Вот так же тяжело вырваться из кошмара. Вроде уже сознаешь себя, что-то видишь, чувствуешь вокруг, но тело как чужое. Силишься шевельнуться, а ни один мускул не слушается, будто ты зачарован. Приходится понукать себя раз за разом, чтобы наконец прорваться в реальность. «Надо проснуться, – сказал я себе. – Ну просыпайся же ты, урод!»
Так и не понял, Бог ли меня отпустил, сам ли вырвался, – но с телом я воссоединился. В комнате ничего не изменилось, словно бы тут минули не часы, даже не минуты – мгновение. И воин так же стоял в сторонке, безмолвный и неподвижный. А в следующую секунду чернильное облако стало уползать обратно в дыру. От бедняги Ария не сохранилось следа, даже кровь слизнуло начисто. Если в прежние времена демон оставлял хотя бы кости, то нынче переваривал без остатка.
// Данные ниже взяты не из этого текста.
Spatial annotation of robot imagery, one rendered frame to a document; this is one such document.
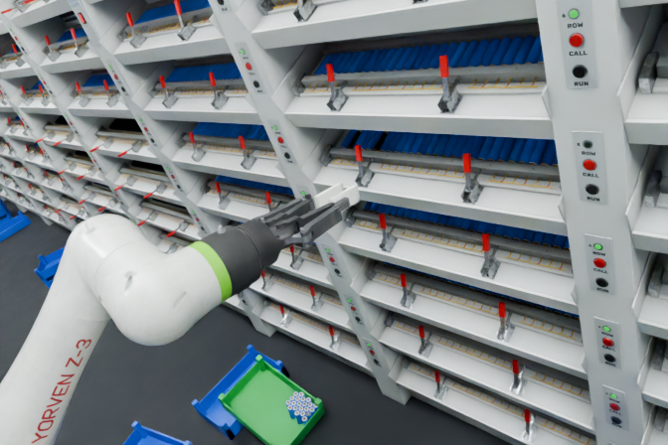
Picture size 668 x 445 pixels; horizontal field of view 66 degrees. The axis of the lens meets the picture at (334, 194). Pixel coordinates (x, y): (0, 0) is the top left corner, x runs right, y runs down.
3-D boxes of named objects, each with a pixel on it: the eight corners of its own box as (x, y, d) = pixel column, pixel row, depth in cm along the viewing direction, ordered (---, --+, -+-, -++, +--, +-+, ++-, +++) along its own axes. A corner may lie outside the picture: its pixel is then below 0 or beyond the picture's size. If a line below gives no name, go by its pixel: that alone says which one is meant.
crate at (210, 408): (232, 441, 179) (222, 427, 175) (200, 416, 193) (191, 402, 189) (289, 375, 195) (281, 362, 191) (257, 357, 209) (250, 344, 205)
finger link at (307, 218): (272, 223, 79) (277, 225, 78) (330, 197, 85) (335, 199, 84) (278, 245, 80) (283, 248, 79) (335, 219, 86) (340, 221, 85)
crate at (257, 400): (325, 411, 176) (322, 400, 171) (284, 462, 165) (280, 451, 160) (263, 366, 192) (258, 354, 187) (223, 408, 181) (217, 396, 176)
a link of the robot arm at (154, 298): (147, 379, 64) (134, 320, 58) (97, 322, 71) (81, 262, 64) (237, 319, 73) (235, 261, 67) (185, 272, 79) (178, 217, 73)
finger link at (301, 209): (275, 245, 81) (268, 243, 82) (317, 215, 89) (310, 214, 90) (269, 222, 80) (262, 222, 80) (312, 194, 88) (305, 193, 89)
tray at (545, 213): (572, 237, 87) (559, 205, 81) (321, 193, 129) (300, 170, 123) (607, 144, 94) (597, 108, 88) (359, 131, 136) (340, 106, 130)
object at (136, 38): (237, 52, 117) (195, 2, 109) (122, 65, 159) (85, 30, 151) (282, -8, 124) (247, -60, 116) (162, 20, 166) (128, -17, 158)
– С Богом! – пожелал я, бросая ему вослед гранату. Калида сорвался с места еще раньше, чем она взлетела с моей ладони, и успел перехватить игрушку над самой дырой, в мгновенном броске почти растворясь в воздухе. Развернувшись, вышвырнул ее через приоткрытый проем. Оцепенел на пару секунд, ожидая взрыва, затем произнес с укоризной:
– Ты забыл ее взвести.
– Собственно, и не собирался, – хмыкнул я. – Хотел поглядеть, на что ты годен.
Теперь-то, оценив предельную скорость, Дворецкий сможет смоделировать такого бойца. И погонять на разных режимах, отыскивая изъяны.
– Неглупо, да, – признал Калида, поощрительно кивая. – Но может, хватит выяснять отношения на кулаках, клинках, стволах. Вообще, что ты хочешь доказать – мне, остальным?
– Господь с тобой, попрыгунчик! Доказывать тебе – какой смысл? И дерусь я, только когда вынуждают, – уж тебе известно. А сюда забрался по поручению, даже трем. С одним вроде разобрался…
– С Айгуль?
Помедлив, я кинул – все равно же всплывет. Но Калида лишь хихикнул:
– Воображаю рожу Амира!
– Ты воображаешь, а мне на нее глядеть, – заметил я. – Насчет второго были подозрения, а ныне получил подтверждения – от твоего божка.
Вот это у Калиды не вызвало радости.
– Наверно, ты воссоздал ситуацию в деталях, – предположил он. – Иначе бы Бог не подтвердил. Тут ты молодец, хвалю.
Сейчас запрыгаю от восторга! Если бы Калида знал, каким способом мне вчера вправили мозги, воздержался бы от комплиментов. Когда по тебе долбают из лазера, сразу наступает просветление.
– Но третье поручение еще на мне, – продолжал я. – Кто подстрелил Грабаренка? Только не ври опять, что ты ни при чем.
– «А был ли мальчик?» – с ухмылкой молвил Калида. – Ну допустим, я его заказал – тебя это утешит? Или тебе нужен исполнитель?
– Не мне – Грабарю, – поправил я. – И думаю, что оба… включая третьего, который порешил его первенца.
– Внука за сына, хм… Не жирно будет? Уж ты знаешь, кто из них чего стоит. Пусть старик радуется, что не забрал всех.
– Кстати, почему?
– Перебор, – охотно разъяснил Калида. – В каждом деле важно чувство меры. Не хватало, чтобы Грабарь ударился в мистицизм!
– Зато меня уже ударили этим, – проворчал я. – Но если это бог, то кто ж тогда дьявол?
– Что тебе до их разборок? Да пусть себе грызутся – наше дело холопье! Кто там из них прав, а кто лев…
– А кто – шакал, – вставил я.
– …зависит от того, куда сам повернешься.
– Или куда повернут.
– Как это верно! – подтвердил Калида с ухмылкой. – Лжепророки древности учили поступать против природы и этим делали людей слабей. А ведь в мире существуют законы – непридуманные, органичные. Если следуешь им, то словно плывешь по течению и твоя сила складывается с мощью потока. А если пытаешься выгребать против… Вот такие и тонут чаще.